As of May 2019 no physical objects define the base units. The motivation in the change of the base units is to make the entire system derivable from physical constants, which required the removal of the prototype kilogram as it is the last artefact the unit definitions depend on. Scientific metrology plays an important role in this redefinition of the units as precise measurements of the physical constants is required to have accurate definitions of the base units. To redefine the value of a kilogram without an artefact the value of the Planck constant must be known to twenty parts per billion. Scientific metrology, through the development of the Kibble balance and the Avogadro project, has produced a value of Planck constant with low enough uncertainty to allow for a redefinition of the kilogram.
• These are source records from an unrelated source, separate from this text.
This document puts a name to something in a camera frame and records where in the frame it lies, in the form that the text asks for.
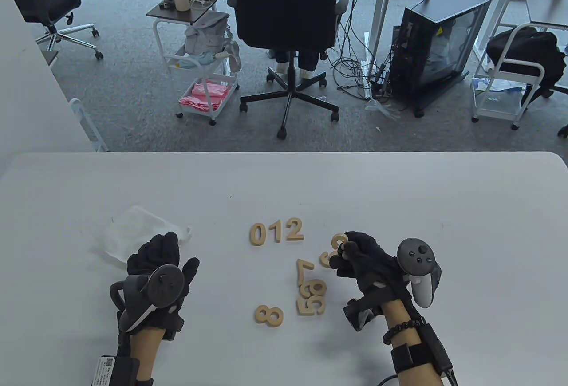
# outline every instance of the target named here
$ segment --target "gray bag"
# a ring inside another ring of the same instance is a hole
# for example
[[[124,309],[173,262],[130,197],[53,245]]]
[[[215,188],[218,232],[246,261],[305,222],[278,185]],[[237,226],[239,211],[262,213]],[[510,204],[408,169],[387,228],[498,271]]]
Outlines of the gray bag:
[[[185,53],[199,56],[202,53],[223,51],[228,13],[209,11],[185,30]]]

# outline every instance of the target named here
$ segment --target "black bag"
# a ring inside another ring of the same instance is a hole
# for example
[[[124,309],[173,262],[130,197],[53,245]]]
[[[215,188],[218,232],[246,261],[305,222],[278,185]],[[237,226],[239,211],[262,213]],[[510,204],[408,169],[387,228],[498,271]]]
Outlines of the black bag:
[[[487,43],[487,55],[494,65],[497,65],[511,32],[513,30],[497,34]],[[545,88],[554,86],[562,78],[564,68],[566,67],[564,53],[558,50],[556,35],[550,31],[537,31],[534,27],[526,27],[519,30],[505,57],[519,61],[536,62],[542,65],[545,72],[540,85]],[[538,69],[535,67],[515,65],[507,62],[503,62],[501,71],[536,76],[539,74]]]

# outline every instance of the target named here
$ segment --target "black pants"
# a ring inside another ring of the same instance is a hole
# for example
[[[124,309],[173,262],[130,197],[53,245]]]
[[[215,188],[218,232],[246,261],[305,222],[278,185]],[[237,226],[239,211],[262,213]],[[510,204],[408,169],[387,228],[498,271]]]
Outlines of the black pants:
[[[288,52],[286,51],[274,51],[276,54],[276,62],[284,63],[288,62]],[[314,51],[301,51],[298,54],[298,68],[306,71],[315,71],[318,65],[319,52]]]

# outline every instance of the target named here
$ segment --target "white wall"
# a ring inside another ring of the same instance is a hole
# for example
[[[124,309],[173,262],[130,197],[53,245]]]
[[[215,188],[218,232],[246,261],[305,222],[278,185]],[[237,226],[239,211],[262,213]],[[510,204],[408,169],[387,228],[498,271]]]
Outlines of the white wall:
[[[0,18],[0,175],[16,153],[93,151],[14,0]]]

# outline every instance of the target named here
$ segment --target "black glove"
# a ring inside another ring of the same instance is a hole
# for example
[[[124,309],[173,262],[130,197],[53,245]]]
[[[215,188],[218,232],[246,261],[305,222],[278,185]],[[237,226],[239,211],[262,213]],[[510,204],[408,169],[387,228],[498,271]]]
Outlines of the black glove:
[[[179,245],[178,237],[174,232],[168,232],[165,235],[156,235],[140,247],[137,254],[132,254],[128,258],[128,274],[129,275],[150,275],[158,267],[165,264],[174,264],[179,266]],[[164,340],[173,340],[177,331],[183,326],[183,319],[179,316],[179,309],[184,298],[189,293],[189,284],[193,281],[197,268],[199,267],[199,259],[191,258],[183,265],[182,272],[185,277],[183,290],[179,298],[171,307],[156,309],[154,312],[136,328],[137,333],[144,327],[156,327],[166,329]]]
[[[412,297],[406,289],[408,281],[404,280],[404,271],[396,258],[385,253],[375,238],[367,234],[350,231],[346,235],[349,241],[337,250],[336,256],[329,258],[329,266],[337,270],[337,276],[356,278],[363,294],[373,289],[373,282],[383,283],[392,288],[398,299],[411,304]]]

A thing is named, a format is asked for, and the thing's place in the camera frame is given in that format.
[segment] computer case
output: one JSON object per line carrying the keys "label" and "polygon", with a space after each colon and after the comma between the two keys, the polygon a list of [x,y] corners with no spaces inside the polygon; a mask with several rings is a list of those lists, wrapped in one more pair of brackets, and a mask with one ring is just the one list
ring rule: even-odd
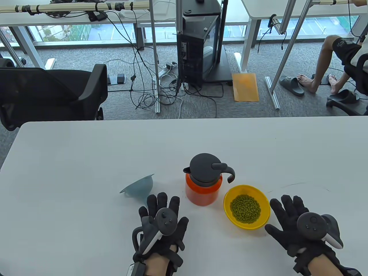
{"label": "computer case", "polygon": [[220,16],[189,17],[183,22],[183,33],[177,36],[179,76],[201,87],[216,62]]}

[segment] slipper
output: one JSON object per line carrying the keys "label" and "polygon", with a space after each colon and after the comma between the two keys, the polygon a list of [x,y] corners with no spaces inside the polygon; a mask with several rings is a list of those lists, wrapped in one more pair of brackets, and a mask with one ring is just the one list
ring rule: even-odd
{"label": "slipper", "polygon": [[340,103],[352,104],[352,103],[356,103],[357,101],[359,101],[359,95],[351,92],[348,89],[343,89],[337,94],[329,95],[327,99],[336,100],[336,101],[339,101]]}
{"label": "slipper", "polygon": [[293,93],[295,96],[304,96],[304,90],[299,86],[297,78],[281,76],[279,79],[279,84]]}
{"label": "slipper", "polygon": [[327,74],[326,76],[324,76],[321,80],[320,85],[329,85],[331,86],[330,82],[328,81],[328,78],[330,77],[330,74]]}

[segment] hand
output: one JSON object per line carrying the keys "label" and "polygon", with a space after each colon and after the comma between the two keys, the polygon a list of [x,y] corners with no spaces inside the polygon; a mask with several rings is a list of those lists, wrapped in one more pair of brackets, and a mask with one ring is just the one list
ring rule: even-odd
{"label": "hand", "polygon": [[293,200],[289,195],[283,195],[281,201],[284,205],[273,198],[270,200],[270,206],[274,211],[283,231],[271,224],[267,224],[265,229],[284,249],[288,255],[297,257],[295,259],[294,270],[303,275],[310,275],[307,266],[315,258],[322,254],[326,255],[330,261],[342,270],[335,252],[322,241],[311,241],[302,236],[297,229],[297,221],[301,214],[309,212],[304,206],[303,200],[294,196]]}
{"label": "hand", "polygon": [[[174,213],[178,216],[179,213],[179,205],[180,198],[172,197],[169,203],[169,208],[174,211]],[[155,217],[158,210],[161,208],[165,208],[167,206],[167,195],[164,192],[161,192],[157,195],[149,195],[147,198],[147,207],[148,210],[142,206],[139,208],[139,216],[151,216]],[[154,246],[150,249],[150,251],[144,256],[134,255],[133,260],[137,261],[139,258],[146,259],[146,263],[148,265],[148,269],[150,267],[161,267],[167,266],[167,269],[174,269],[176,271],[177,267],[180,267],[183,263],[183,260],[177,255],[179,248],[184,250],[185,246],[183,244],[183,238],[185,231],[187,230],[188,218],[182,217],[177,225],[175,232],[170,236],[163,236],[160,240],[158,240]]]}

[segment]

=== Applied, technical or industrial metrology ===

Applied, technical or industrial metrology is concerned with the application of measurement to manufacturing and other processes and their use in society, ensuring the suitability of measurement instruments, their calibration and quality control. Producing good measurements is important in industry as it has an impact on the value and quality of the end product, and a 10–15% impact on production costs. Although the emphasis in this area of metrology is on the measurements themselves, traceability of the measuring-device calibration is necessary to ensure confidence in the measurement. Recognition of the metrological competence in industry can be achieved through mutual recognition agreements, accreditation, or peer review. Industrial metrology is important to a country's economic and industrial development, and the condition of a country's industrial-metrology program can indicate its economic status.

===Legal metrology===

Legal metrology "concerns activities which result from statutory requirements and concern measurement, units of measurement, measuring instruments and methods of measurement and which are performed by competent bodies". Such statutory requirements may arise from the need for protection of health, public safety, the environment, enabling taxation, protection of consumers and fair trade. The International Organization for Legal Metrology (OIML) was established to assist in harmonising regulations across national boundaries to ensure that legal requirements do not inhibit trade. This harmonisation ensures that certification of measuring devices in one country is compatible with another country's certification process, allowing the trade of the measuring devices and the products that rely on them. WELMEC was established in 1990 to promote cooperation in the field of legal metrology in the European Union and among European Free Trade Association (EFTA) member states. In the United States legal metrology is under the authority of the Office of Weights and Measures of National Institute of Standards and Technology (NIST), enforced by the individual states.

== Concepts ==

=== Definition of units ===
The International System of Units (SI) defines seven base units: length, mass, time, electric current, thermodynamic temperature, amount of substance, and luminous intensity. By convention, each of these units are considered to be mutually independent and can be constructed directly from their defining constants. All other SI units are constructed as products of powers of the seven base units.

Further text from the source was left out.